Впоследствии Белаковский закончил военно-медицинскую академию, стал врачом Центрального спортивного клуба армии. Боброва и Балаковского связывала трогательная мужская дружба. Врач тонко чувствовал застенчивый и выдержанный характер товарища, придирчиво и неприметно следил за его здоровьем. Знали бы те, кто откликался свистом на мнимую бездеятельность Боброва, на ого неторопливое возвращение из атаки, что за тайну приходится хранить врачу Белаковскому: знаменитый форвард с детства страдал аритмией сердца.
В школе учился Всеволод легко. Хуже приходилось с музыкальными занятиями, на которых особенно настаивала мама. Невозможно было усидеть за разучиванием гамм, когда за окном раздавался тугой звон мяча или призывное пощелкивание клюшек. С четверть часа еще можно было промучиться, но затем Сева под убедительнейшим предлогом выскальзывал из дома. К счастью, мама быстро поняла, какие игры волнуют ее бесшабашного отпрыска, — страдания прекратились.
В 1937 году Сева поступил в школу ФЗУ. После ее окончания, получив специальность слесаря-инструментальщика, он стал работать на заводе имени Воскова.
Учебу продолжал в вечерней школе.
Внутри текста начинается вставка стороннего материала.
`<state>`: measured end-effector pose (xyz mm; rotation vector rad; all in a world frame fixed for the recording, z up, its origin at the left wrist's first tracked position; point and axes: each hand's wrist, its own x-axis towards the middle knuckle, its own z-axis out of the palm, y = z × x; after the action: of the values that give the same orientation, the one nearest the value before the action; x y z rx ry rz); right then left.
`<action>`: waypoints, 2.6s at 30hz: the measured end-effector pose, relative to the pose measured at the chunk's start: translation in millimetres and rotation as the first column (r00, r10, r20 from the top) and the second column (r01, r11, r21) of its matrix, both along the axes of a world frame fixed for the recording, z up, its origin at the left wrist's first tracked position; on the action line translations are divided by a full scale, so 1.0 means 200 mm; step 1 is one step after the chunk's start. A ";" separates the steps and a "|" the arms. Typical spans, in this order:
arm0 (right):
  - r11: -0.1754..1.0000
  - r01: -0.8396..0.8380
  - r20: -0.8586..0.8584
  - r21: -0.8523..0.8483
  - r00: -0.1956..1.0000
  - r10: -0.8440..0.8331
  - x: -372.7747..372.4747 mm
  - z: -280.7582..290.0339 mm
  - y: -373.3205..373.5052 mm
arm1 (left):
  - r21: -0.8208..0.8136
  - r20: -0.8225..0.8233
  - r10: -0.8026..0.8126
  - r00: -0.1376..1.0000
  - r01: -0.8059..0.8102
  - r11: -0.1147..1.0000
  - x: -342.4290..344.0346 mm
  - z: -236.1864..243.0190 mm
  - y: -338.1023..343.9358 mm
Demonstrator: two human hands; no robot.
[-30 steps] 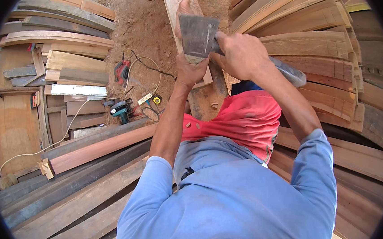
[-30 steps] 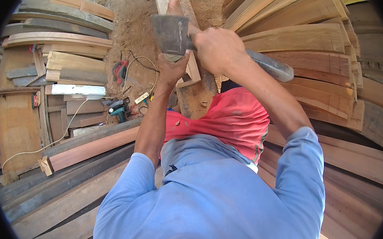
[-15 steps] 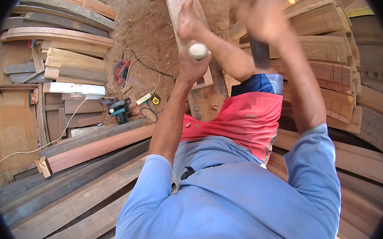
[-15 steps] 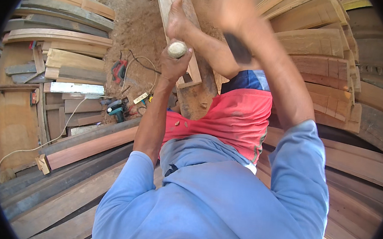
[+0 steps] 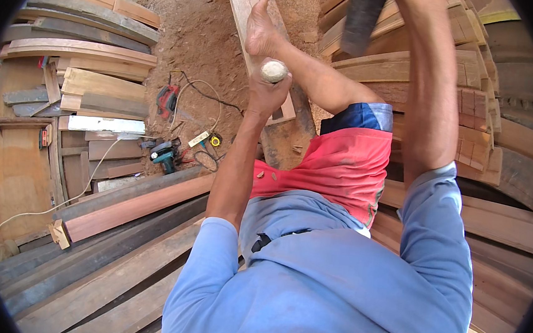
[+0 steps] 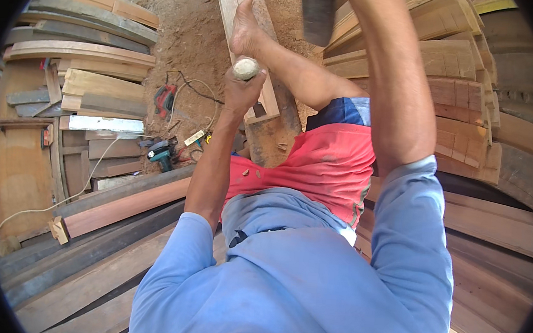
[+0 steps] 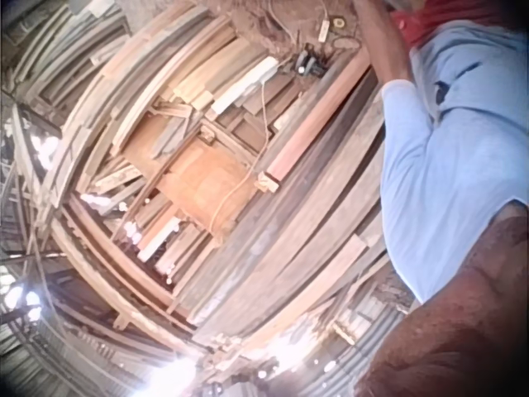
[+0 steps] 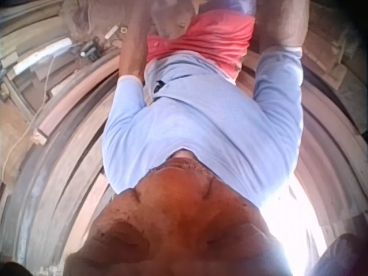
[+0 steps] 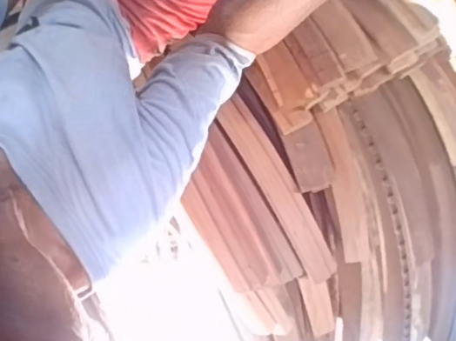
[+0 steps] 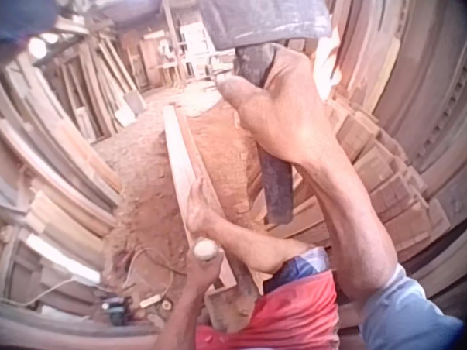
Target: The person selects a long wooden plank and uses a chisel and mallet to carve a groove along its length. They then use a power planer to smooth the surface of the plank.
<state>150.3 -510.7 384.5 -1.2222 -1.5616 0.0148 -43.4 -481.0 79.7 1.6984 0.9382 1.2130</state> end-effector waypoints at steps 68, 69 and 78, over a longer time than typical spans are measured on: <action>0.826 -0.185 -0.068 -0.532 0.982 0.176 -0.09 -0.55 -0.33 | 0.037 0.084 0.111 0.990 -0.114 0.993 -0.11 0.11 -0.08; 0.843 -0.198 -0.080 -0.500 0.980 0.182 -0.08 -0.56 -0.34 | 0.034 0.088 0.110 0.990 -0.113 0.993 -0.10 0.09 -0.09; 0.892 -0.259 -0.172 -0.371 0.963 0.208 -0.10 -0.49 -0.40 | 0.133 -0.063 0.103 0.993 -0.094 0.987 -0.12 0.08 -0.14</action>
<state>129.3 -591.1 285.8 -1.2982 -1.6308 0.5781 -67.3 -508.9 96.0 1.8255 1.0150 1.3121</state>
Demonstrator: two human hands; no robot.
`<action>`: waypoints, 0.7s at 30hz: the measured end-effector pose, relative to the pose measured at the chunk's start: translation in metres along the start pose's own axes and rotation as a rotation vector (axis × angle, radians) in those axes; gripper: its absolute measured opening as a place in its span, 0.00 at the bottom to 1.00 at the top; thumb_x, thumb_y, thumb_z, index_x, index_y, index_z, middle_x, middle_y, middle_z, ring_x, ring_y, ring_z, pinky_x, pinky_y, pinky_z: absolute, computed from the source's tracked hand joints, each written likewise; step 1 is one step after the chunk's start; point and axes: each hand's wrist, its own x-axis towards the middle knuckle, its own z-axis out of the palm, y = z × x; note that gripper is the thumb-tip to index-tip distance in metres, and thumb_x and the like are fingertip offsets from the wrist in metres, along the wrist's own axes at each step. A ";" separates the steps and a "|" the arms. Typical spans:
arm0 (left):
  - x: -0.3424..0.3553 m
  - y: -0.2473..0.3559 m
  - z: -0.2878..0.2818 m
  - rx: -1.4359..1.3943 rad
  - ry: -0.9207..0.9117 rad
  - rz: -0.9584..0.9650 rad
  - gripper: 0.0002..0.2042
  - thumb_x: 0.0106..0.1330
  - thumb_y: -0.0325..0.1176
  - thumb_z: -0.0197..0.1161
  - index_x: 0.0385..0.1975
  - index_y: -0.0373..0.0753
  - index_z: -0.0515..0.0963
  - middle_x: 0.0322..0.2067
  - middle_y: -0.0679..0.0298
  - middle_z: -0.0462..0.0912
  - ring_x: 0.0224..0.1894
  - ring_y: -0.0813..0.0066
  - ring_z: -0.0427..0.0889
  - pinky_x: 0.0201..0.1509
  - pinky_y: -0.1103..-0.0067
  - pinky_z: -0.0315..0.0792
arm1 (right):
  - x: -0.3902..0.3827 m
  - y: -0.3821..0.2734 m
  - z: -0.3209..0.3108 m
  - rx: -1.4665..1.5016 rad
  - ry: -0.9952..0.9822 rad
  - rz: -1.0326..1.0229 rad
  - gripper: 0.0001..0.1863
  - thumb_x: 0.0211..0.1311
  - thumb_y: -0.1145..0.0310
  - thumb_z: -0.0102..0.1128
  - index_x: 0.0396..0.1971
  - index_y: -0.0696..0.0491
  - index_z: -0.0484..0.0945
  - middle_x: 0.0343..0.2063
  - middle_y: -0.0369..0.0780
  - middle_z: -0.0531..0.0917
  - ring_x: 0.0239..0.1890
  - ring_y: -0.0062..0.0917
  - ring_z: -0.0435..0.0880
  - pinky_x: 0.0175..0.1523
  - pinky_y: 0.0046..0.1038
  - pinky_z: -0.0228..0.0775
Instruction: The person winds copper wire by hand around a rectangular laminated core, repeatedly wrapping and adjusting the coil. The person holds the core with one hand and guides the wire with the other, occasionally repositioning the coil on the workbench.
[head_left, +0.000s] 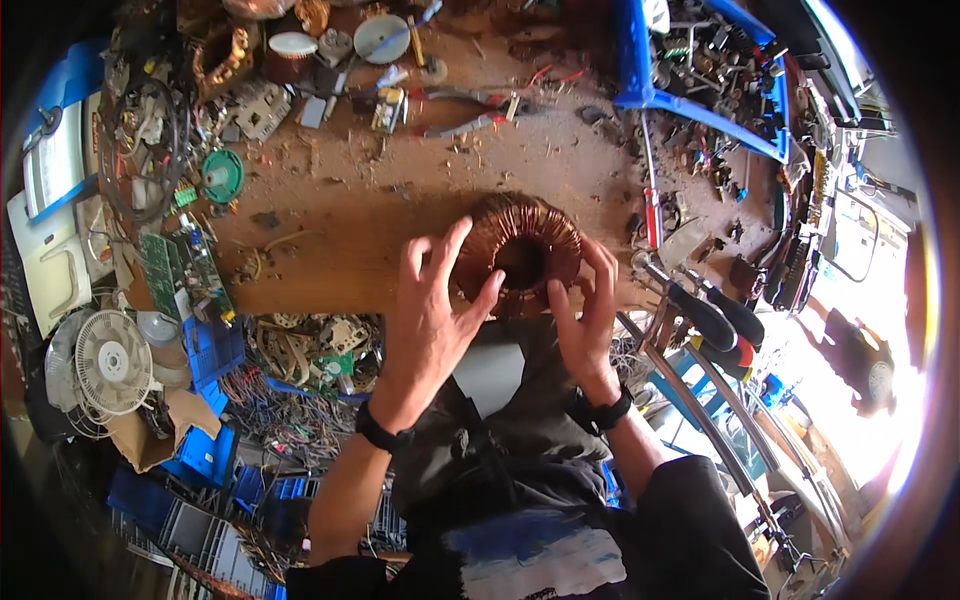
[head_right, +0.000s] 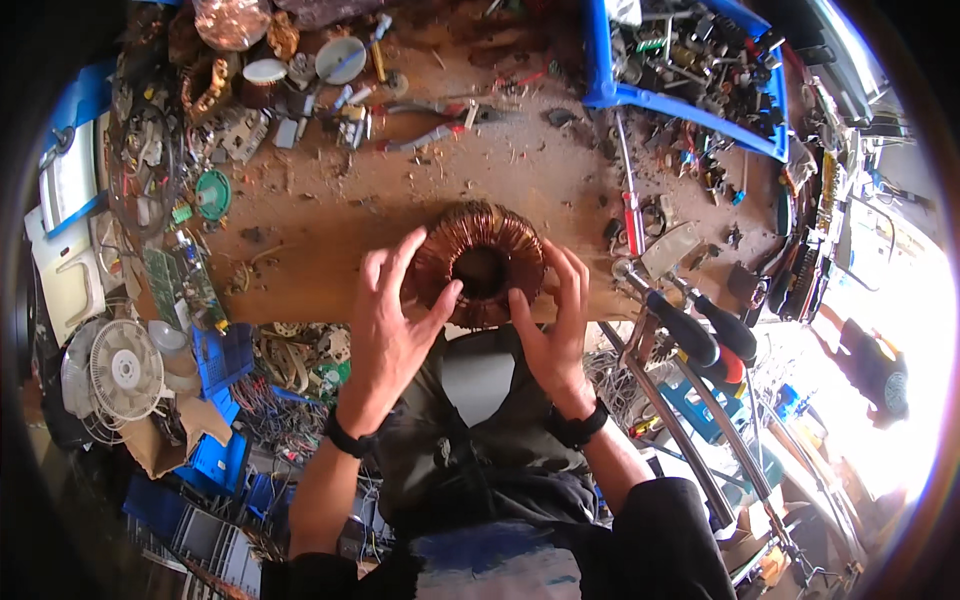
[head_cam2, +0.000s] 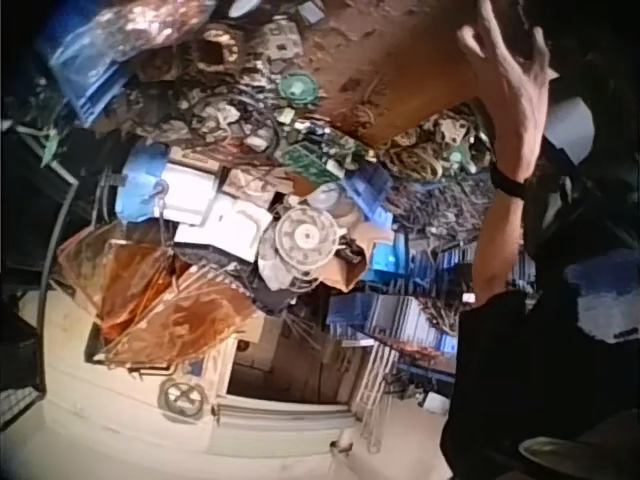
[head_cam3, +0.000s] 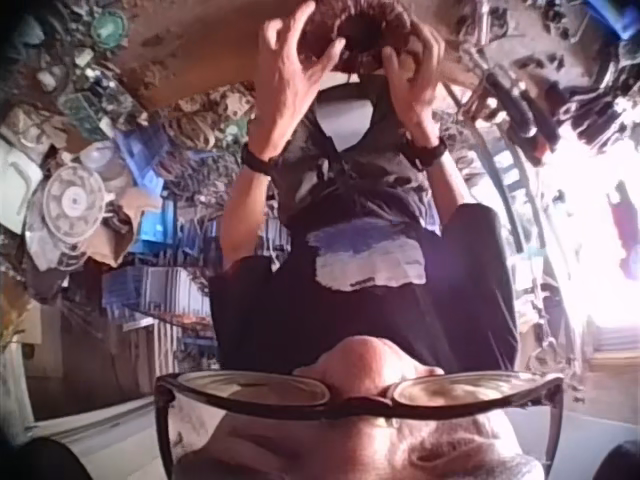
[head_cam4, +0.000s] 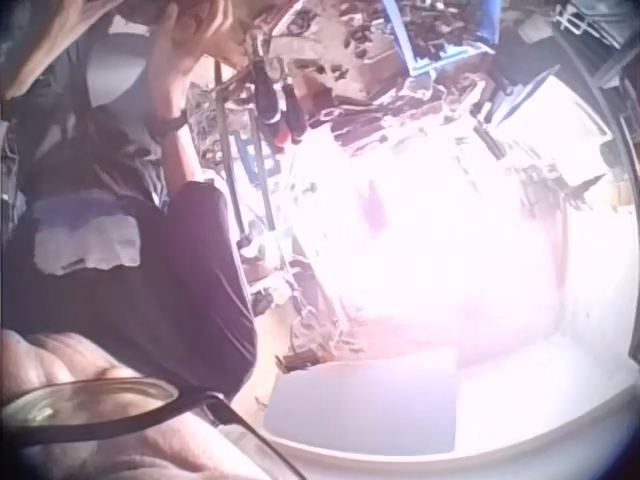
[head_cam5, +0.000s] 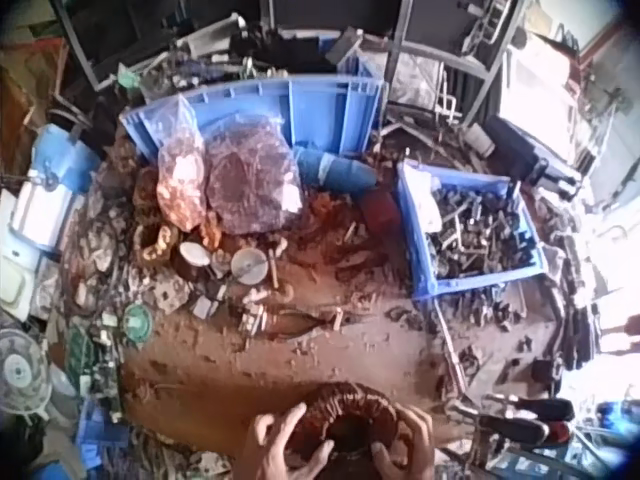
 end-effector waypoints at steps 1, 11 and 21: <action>0.001 -0.003 0.003 -0.019 -0.004 0.013 0.33 0.66 0.45 0.76 0.69 0.42 0.72 0.51 0.48 0.76 0.47 0.47 0.84 0.47 0.61 0.82 | 0.001 0.006 0.002 0.010 -0.015 -0.007 0.37 0.64 0.79 0.68 0.73 0.54 0.66 0.66 0.45 0.69 0.66 0.32 0.74 0.64 0.34 0.75; 0.000 -0.016 0.000 0.156 -0.016 0.574 0.24 0.57 0.48 0.82 0.54 0.52 0.87 0.45 0.60 0.71 0.44 0.64 0.75 0.66 0.49 0.75 | 0.000 0.045 0.000 0.089 -0.017 -0.253 0.43 0.61 0.65 0.76 0.73 0.55 0.64 0.70 0.51 0.67 0.72 0.41 0.68 0.69 0.41 0.67; 0.011 -0.030 0.009 0.368 -0.148 0.736 0.32 0.49 0.55 0.80 0.55 0.49 0.83 0.62 0.69 0.74 0.60 0.62 0.73 0.78 0.27 0.45 | 0.016 0.042 -0.007 -0.191 -0.137 -0.635 0.54 0.38 0.52 0.93 0.69 0.45 0.74 0.75 0.61 0.54 0.77 0.59 0.61 0.71 0.54 0.71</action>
Впоследствии Бобров скажет, что самые дивные годы в его жизни — это детство, рядом с мамой, в дружной, родной семьли где никто никогда не обижал друг друга; с благодарностью прославленный спортсмен будет вспоминать о заводе, где старшие учили его не только мастерству, но и трудолюбию, скромности, честности.
Навсегда запомнил Всеволод слова своего наставника, потомственного питерца Ивана Христофоровича Первухина: «Нет для русского рабочего человека ничего дороже чести. А честь наша — это наша страна. Много невзгод пришлось испытать ей, и многое она еще испытает. Но эта земля — наша земля, и только мы ее подлинные хозяева. Для нас, Сева, Родина — не футболка, ее не сменишь. И жить надо не для себя — для нее, для всех людей — братьев своих и товарищей».
Вырос Всеволод Бобров на ленинградском футболе.
В двадцатые годы ленинградские футболисты выступали блестяще, в их игре страстный напор сочетался с филигранной техникой и изощренной точностью передач. Беззаветно смелая острота их атак способна была сокрушить любую защиту. Лишь к 1940 году москвичи — их извечные соперники — догнали ленинградцев по числу побед в матчах между этими городами.